19

583 27 0
                                    

         Wolnym krokiem idę po korytarzu. Boli mnie wszystko i zaraz czuje że zemdleje. Stoję przed jego drzwiami bojąc się cokolwiek zrobić. Wkońcu cicho zapukałam. Otworzył mi, patrząc na mnie swoim obleśnym wzrokiem. Łzy same cisnęły mi się do oczu. Bez słowa weszłam do środka.

***

Pate dni po tym już czułam się lepiej, w sensie że już nie byłam aż tak chora, za to psychicznie czułam się okropnie. Gorączka już mi spadła, aż tak nie boli mnie brzuch. Niestety wciąż wymiotuję i boli mnie głowa.

Właśnie biorę kolejne tabletki na ból głowy i uspokojenie. Z dnia na dzień biorę ich cozaz więcej, zwłaszcza tych na uspokojenie. Od czasu do czasu zdarza mi się wziąć też tabletki nasenne.

Nagle poczułam się słabo. Wzięłam szklankę i nalałam do niej wody. Wzięłam łyka z nadzieją że się mi poprawi. Poczułam okropnie mocne ukłucie w brzuchu. Złapałam się za brzuch puszczając szklankę na podłogę. Rozbiła się z wielkim trzaskiem. Potem pojawiły się mroczki a ból tylko wzrósł. Upadłam na ziemię rozwalając sobie głowę. Po chwili straciłam przytomność.

***

Obudziłam się w szpitalu. Obok mnie była jeszcze jedna dziewczyna która spała.

—  Co się stało? Dlaczego tu jestem? - szepcze sama do siebie. W tym momencie na salę wchodzi lekarz.

— Witaj, jestem twoim lekarzem. Jak się czujesz? - mówi spoglądając w papiery.

— Chyba, dobrze. - odpowiadam. Wtedy na salę wchodzi moja mama.

—  Dziecko! Coś ty najlepszego zrobiła! - krzyczy na mnie odrazu na wejściu.
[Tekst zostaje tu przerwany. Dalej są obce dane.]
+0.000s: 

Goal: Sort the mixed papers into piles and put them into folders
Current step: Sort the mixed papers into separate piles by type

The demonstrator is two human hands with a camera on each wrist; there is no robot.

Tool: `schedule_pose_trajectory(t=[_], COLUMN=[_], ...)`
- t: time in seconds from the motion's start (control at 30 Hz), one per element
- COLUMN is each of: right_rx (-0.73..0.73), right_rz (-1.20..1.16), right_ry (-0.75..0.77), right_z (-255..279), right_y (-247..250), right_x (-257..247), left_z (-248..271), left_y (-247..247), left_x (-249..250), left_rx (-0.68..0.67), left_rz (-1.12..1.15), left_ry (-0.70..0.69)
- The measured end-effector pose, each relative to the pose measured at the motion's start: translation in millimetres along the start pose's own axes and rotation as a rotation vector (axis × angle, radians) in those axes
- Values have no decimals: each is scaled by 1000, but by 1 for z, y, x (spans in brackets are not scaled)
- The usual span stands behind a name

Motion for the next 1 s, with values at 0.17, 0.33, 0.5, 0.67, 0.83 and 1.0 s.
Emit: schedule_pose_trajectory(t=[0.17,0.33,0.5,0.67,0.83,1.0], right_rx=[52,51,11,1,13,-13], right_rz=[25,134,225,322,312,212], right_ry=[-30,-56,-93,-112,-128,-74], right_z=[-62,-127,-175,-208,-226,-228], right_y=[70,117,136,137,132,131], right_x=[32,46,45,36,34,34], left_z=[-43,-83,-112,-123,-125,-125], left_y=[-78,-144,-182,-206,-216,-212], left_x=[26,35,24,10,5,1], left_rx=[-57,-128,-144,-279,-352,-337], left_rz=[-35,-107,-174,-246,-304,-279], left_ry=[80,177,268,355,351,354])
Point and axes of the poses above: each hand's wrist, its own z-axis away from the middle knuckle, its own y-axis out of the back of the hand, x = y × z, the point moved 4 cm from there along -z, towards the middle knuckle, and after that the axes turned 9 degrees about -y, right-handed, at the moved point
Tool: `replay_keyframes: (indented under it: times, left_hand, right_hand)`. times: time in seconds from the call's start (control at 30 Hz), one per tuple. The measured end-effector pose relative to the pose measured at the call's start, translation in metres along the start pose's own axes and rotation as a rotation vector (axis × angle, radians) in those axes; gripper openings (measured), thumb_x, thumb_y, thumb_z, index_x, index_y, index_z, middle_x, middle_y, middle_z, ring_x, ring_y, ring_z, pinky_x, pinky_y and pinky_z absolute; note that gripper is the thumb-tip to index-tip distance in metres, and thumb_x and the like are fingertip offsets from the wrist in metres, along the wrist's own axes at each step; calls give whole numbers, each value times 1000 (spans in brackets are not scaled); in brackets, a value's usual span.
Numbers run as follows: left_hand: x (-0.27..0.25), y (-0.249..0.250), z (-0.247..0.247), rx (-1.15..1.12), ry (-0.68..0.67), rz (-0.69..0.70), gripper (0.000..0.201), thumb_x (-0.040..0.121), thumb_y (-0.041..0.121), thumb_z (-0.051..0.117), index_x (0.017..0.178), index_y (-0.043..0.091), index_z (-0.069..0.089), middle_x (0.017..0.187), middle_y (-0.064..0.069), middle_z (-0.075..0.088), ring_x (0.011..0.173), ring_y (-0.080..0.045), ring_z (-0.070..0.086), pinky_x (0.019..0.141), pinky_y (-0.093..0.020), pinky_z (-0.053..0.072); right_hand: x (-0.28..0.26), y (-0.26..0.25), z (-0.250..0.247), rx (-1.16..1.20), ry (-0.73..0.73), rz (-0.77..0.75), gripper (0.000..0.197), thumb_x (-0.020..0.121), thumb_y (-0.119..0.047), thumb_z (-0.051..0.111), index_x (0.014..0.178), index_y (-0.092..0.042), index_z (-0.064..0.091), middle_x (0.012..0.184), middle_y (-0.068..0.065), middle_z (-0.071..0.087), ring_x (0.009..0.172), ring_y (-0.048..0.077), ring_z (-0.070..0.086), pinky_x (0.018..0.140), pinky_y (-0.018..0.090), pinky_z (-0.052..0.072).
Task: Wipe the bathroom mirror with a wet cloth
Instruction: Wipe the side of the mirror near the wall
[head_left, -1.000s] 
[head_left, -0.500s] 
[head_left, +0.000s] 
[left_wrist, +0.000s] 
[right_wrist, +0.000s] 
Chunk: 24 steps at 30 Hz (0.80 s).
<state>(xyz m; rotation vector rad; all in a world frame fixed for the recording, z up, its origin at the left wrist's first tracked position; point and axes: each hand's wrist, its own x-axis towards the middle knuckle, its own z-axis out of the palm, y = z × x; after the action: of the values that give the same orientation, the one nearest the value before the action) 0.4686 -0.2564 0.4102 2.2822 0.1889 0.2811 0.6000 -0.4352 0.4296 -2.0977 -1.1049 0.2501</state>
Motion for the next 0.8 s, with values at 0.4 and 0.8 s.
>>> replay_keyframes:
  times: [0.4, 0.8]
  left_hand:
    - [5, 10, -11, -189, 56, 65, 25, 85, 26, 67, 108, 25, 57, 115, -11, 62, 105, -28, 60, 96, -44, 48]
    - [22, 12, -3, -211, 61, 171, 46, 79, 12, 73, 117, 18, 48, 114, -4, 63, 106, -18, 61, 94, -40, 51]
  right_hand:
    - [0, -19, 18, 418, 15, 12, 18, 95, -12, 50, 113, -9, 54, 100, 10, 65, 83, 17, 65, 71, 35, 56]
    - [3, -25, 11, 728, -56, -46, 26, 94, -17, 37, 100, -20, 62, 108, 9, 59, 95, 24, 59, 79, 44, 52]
— Co? O czym ty mówisz? - pytam.

—  Z kim i kiedy zaszłaś w ciążę? - pyta siadając obok.

— No dobrze, ja na chwilę was zostawie. Porozmawiajcie, tylko spokojnie. - mówi lekarz i wychodzi.

— C-co? - pytam przerażona.

— Pytam. Z kim, zaszłaś w ciążę. - mówi zdenerwowana mama.

— J-ja.. Jestem w ciąży? - łapię się za mój brzuch. — N-nie, to nie możliwe. - do moich oczu napływają łzy. — A-ale.. - czy to możliwe że ojcem jest Mike? To z nim mam dziecko? Nie, tylko nie to.

— To dlatego zmieszałaś te tabletki? Chciałaś poronić? - mówi mama głaszcząc mnie po głowie.

— P-poronić? - z moich oczu wylewają się łzy. — Czy ja poroniłam? - pytam.

— Tak, kochanie. - mówi mama.

Poczułam ogromną ulgę. Tak bardzo się cieszę, odrazu poczułam się lepiej. Już nie jestem w ciąży. Nie będę musiała patrzeć na to dziecko, myśląc o tym że je nie kocham. Bała bym się przerwać ciąże, a myśl że zrobiłam to nieświadomie mnie uspokaja. Może to dziwne, wiem, ale nic na to nie poradzę.